Re: Ask Chuck
Chuck, after reading through some old threads about SSA's, I'm still having a hard time understanding why we don't establish course SSA's, and derive the ratings from those numbers.
After reading your arguments about the course constantly changing, dew, wind, broken branches,.. "The problem is that you can't have the same conditions ever in an outdoor environment. If you could have a course indoors in a controlled environment with artificial trees, you could get close." That was your quote from 8/8/07.
I would argue this: Traditional golf rates their courses. They deal with every environmental factor that we do. In fact, I would say even more. Aside from the aforementioned dew (affects ball spin, more of a problem in ball golf than disc golf), wind, broken branches, they have divots, tire marks from carts, trampled down grass from spectators and other golfers, debris on the fairways, uneven rake marks in bunkers, uneven grains of sand (yes I know I am being nit-picky, but you were doing the same). Now, step on the green, where scoring is more sensitive to changes than on any other part of the course. Spike marks, pitch marks, sand blast remnants from a bunker shot, and the most influential of all, the "lumpy donut" phenomenon. Dave Pelz found that an average foursome leaves about 500 footprints on each green, most of which are around the hole itself, causing tremendous irregularities on the putting surface.

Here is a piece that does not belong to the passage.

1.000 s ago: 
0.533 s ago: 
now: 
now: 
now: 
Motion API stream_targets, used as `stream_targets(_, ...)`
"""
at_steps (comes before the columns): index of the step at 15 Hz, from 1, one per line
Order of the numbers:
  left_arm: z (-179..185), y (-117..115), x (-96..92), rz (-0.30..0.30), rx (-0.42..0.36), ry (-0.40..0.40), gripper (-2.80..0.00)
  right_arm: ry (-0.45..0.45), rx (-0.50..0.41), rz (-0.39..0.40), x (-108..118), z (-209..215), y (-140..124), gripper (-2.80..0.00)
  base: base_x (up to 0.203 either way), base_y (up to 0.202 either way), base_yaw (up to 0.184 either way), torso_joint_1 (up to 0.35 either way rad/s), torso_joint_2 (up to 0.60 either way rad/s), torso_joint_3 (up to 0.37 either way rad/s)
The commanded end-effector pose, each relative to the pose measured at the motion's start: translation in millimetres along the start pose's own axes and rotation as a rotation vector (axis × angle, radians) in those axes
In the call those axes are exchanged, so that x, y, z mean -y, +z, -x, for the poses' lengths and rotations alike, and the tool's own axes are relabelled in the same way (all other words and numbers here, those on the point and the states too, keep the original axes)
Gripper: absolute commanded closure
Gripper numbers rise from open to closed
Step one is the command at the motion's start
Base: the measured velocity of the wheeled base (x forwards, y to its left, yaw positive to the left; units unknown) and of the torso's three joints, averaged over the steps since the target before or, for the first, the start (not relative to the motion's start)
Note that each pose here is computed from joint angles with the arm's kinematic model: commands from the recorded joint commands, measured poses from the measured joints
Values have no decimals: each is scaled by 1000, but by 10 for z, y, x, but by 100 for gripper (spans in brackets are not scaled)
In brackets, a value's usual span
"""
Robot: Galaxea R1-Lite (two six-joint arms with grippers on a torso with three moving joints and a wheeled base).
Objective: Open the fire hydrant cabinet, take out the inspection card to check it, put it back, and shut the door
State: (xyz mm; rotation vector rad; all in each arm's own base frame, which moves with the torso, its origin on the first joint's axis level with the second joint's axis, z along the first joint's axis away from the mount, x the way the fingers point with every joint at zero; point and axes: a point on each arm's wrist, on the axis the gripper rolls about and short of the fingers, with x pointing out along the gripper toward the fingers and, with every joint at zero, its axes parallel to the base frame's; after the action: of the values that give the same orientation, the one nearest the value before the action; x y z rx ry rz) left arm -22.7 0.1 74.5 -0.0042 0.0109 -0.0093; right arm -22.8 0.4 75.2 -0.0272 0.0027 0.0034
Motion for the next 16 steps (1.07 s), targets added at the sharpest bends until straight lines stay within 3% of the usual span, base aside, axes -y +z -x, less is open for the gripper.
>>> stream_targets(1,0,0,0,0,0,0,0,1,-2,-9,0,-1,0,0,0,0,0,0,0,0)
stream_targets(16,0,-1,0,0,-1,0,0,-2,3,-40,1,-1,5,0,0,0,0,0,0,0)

Imagine you and your buddies teeing off at 3:00 pm on a Saturday at a golf course. Aside from everything else that has changed since 8:00 AM (presumed first tee time), on every green, TENS OF THOUSANDS of irregularities have occurred close to the hole, causing unpredictable skips, bounces, and speed changes on every putt and pitch, chip, flop, punch, and approach shot. With every foursome that plays through, even the shortest of putts to save par have changed.
Traditional golf rates their courses.